India 1971, 112 minutes
Shyamal is a modern, sophisticated, successful young man. After briefly following in his father’s footsteps as a teacher, he leaves for the big city and a job in industry. He’s now sales manager of an electrical appliance manufacturers with large export interests, and has hopes of a seat on the board. He’s married to Dolan, and lives in a smart company flat in Calcutta. Their son, in keeping with Anglo-Indian high society mores, goes to public school. When Dolan’s sister Tutul visits Shyamal is pleased to show her the delights of city life: the cocktail parties, the country club (formerly for Europeans Only) and the race meetings. She’s apparently enchanted with them – why wouldn’t she be?

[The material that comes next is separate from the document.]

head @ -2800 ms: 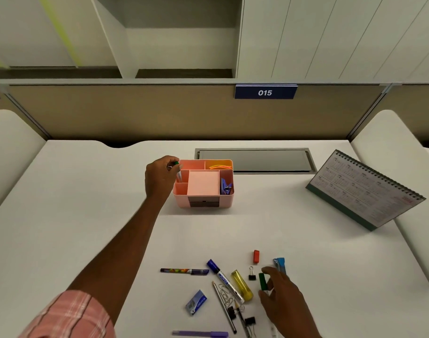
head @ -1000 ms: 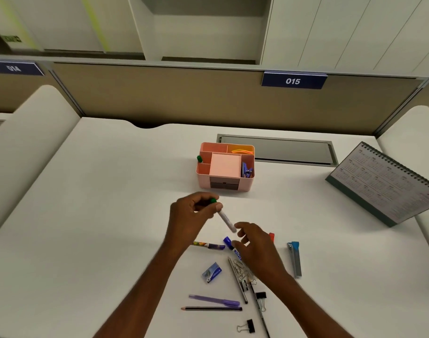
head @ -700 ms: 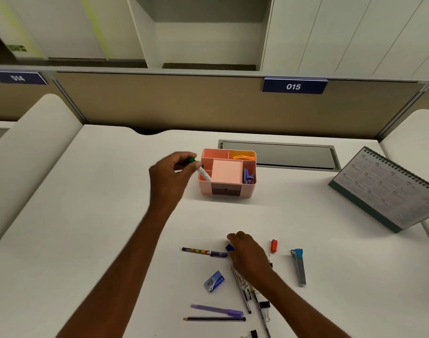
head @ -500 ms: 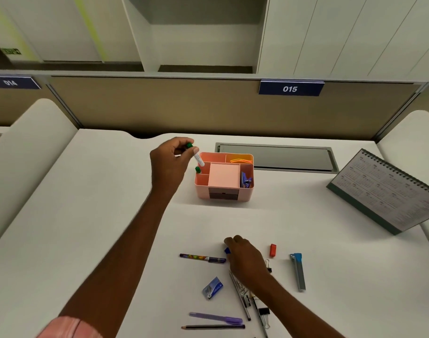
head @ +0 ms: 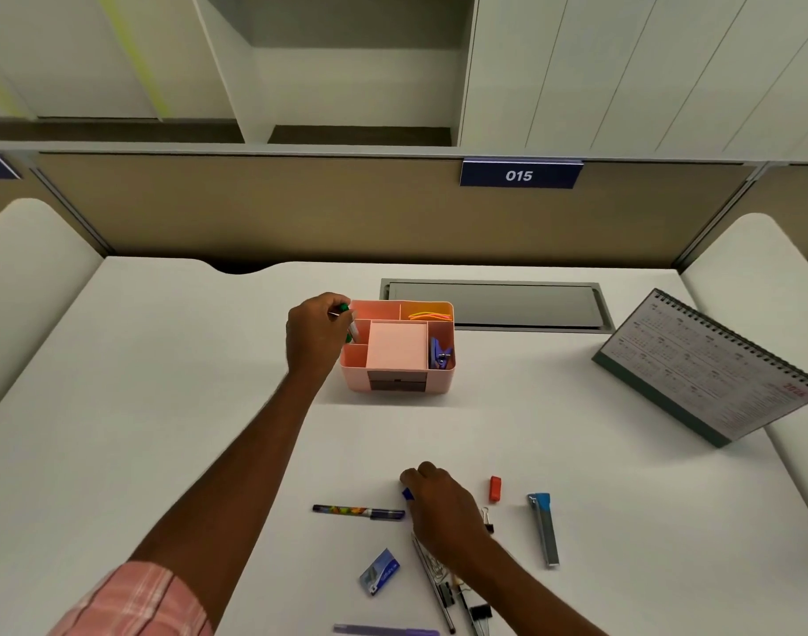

Satyajit Ray has been compared with Chekhov for the way he explores deep questions through apparently slight stories of everyday life, and for the feeling of intangible loss felt by his characters or perceived by the audience. Shyamal has achieved material success, but at a price. He’s distanced from his parents no less than from his exiled son and, by espousing western values (and why do developing countries always adopt the worst aspects of western culture?) is in danger of losing his Indian identity. We see his life largely through Tutul’s eyes: she’s a country girl, inexperienced but no fool, and while she enjoys the trappings of his success she’s not seduced by them. When Shyamal averts a crisis in the company by distinctly underhand methods she congratulates him on his ensuing promotion but quietly withdraws from their lives.
Like most of Ray’s films, Company Limited is both Indian and universal, about People Like Us getting along in a far from ideal world, not even noticing the compromises they make and the loss of self these compromises lead to. It’s deceptively simple, multi-layered piece, moral without being judgemental, making its points obliquely and with Ray’s gentle humour.
Shyamal – Barun Chanda
Dolan – Parumita Chowdhary
Tutul – Sharmila Tagore
Director, Screenplay, Music – Satyajit Ray
Photography – Soumendu Roy
- A nice study in corruption – beautifully observed. FAN-tastic symbolism.
- A clear plot & convincing footage about the Raj. A bit slow in places.
- Pedestrian, in Ray’s manner, but totally gripping – three cheers for Black & White photography
- I enjoyed the even pace of the direction (of the film).
- As true as ever but Ray seemed slower & plainer than usual.
- Very slow moving; almost tedious.
- Too slow & evenly paced. The new (company) director will have a hard time with all those enemies…
- Did their parents ever leave the bedroom ??
- What this film needed was a great quantity of tigers & elephants.